▸ **YOUR OBJECTIVE**: Before you return the lines below, strip out any images and keep every word as written.

▸ **DATA BLOCK**:
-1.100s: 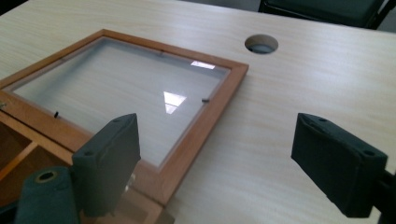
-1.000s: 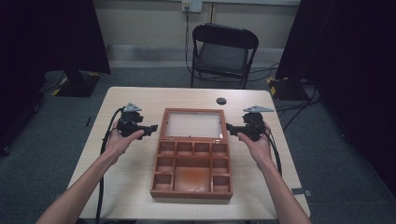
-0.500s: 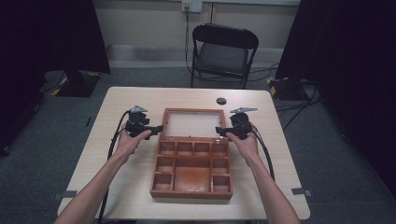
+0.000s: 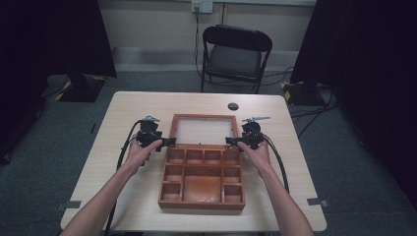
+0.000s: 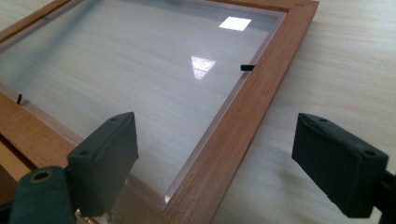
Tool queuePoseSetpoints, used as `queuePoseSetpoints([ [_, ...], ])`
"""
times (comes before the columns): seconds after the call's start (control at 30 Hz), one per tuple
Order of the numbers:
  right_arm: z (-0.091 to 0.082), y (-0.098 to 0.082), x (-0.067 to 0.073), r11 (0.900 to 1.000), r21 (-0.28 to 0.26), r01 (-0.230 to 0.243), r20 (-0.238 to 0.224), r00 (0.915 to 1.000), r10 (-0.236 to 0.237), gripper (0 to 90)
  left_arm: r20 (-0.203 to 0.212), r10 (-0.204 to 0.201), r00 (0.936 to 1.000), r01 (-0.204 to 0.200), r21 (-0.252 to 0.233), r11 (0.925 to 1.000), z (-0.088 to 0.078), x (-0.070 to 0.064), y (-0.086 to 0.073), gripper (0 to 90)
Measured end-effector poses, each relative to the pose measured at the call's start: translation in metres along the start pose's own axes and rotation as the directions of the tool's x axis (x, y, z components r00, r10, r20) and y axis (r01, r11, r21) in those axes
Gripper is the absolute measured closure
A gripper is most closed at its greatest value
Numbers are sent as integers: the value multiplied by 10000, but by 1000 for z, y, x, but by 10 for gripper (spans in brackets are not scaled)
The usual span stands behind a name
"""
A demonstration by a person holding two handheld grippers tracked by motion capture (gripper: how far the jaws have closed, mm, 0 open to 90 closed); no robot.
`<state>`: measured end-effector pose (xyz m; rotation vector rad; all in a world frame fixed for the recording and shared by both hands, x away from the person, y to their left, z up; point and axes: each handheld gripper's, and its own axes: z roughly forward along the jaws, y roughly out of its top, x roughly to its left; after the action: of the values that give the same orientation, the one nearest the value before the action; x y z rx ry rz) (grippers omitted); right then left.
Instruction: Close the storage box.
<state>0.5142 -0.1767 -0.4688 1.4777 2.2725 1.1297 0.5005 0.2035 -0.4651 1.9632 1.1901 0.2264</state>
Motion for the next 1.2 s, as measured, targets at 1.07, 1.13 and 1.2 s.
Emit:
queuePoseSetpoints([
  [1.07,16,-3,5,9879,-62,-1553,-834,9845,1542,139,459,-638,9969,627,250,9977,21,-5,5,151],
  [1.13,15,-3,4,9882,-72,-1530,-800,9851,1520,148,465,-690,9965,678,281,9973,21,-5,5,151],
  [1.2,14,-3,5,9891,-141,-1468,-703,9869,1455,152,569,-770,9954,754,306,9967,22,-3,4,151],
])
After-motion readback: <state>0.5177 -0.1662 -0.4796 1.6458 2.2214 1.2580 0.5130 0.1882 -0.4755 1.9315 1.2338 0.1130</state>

▸ **RESPONSE TO THE EXERCISE**:
-1.100s: 
-1.000s: 
-0.500s: 
+0.000s: 
+0.000s: 
Tool queuePoseSetpoints, used as `queuePoseSetpoints([ [_, ...], ])`
"""
times (comes before the columns): seconds after the call's start (control at 30 Hz), one per tuple
Order of the numbers:
  right_arm: z (-0.091 to 0.082), y (-0.098 to 0.082), x (-0.067 to 0.073), r11 (0.900 to 1.000), r21 (-0.28 to 0.26), r01 (-0.230 to 0.243), r20 (-0.238 to 0.224), r00 (0.915 to 1.000), r10 (-0.236 to 0.237), gripper (0 to 90)
  left_arm: r20 (-0.203 to 0.212), r10 (-0.204 to 0.201), r00 (0.936 to 1.000), r01 (-0.204 to 0.200), r21 (-0.252 to 0.233), r11 (0.925 to 1.000), z (-0.088 to 0.078), x (-0.070 to 0.064), y (-0.086 to 0.073), gripper (0 to 90)
Measured end-effector poses, each relative to the pose measured at the call's start: translation in metres along the start pose's own axes and rotation as the directions of the tool's x axis (x, y, z components r00, r10, r20) and y axis (r01, r11, r21) in those axes
Gripper is the absolute measured closure
A gripper is most closed at its greatest value
Numbers are sent as integers: the value multiplied by 10000, but by 1000 for z, y, x, but by 10 for gripper (spans in brackets are not scaled)
The usual span stands behind a name
"""
A demonstration by a person holding two handheld grippers tracked by motion capture (gripper: how far the jaws have closed, mm, 0 open to 90 closed); no robot.
`<state>`: measured end-effector pose (xyz m; rotation vector rad; all in a world frame fixed for the recording and shared by both hands, x away from the person, y to their left, z up; point and axes: each handheld gripper's, and its own axes: z roughly forward along the jaws, y roughly out of its top, x roughly to its left; after the action: of the values that give the same orientation, the one nearest the value before the action; x y z rx ry rz) (grippers omitted); right then left.
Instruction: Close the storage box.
<state>0.5142 -0.1767 -0.4688 1.4777 2.2725 1.1297 0.5005 0.2035 -0.4651 1.9632 1.1901 0.2264</state>
Motion for the next 1.2 s, as measured, targets at 1.07, 1.13 and 1.2 s.
Emit:
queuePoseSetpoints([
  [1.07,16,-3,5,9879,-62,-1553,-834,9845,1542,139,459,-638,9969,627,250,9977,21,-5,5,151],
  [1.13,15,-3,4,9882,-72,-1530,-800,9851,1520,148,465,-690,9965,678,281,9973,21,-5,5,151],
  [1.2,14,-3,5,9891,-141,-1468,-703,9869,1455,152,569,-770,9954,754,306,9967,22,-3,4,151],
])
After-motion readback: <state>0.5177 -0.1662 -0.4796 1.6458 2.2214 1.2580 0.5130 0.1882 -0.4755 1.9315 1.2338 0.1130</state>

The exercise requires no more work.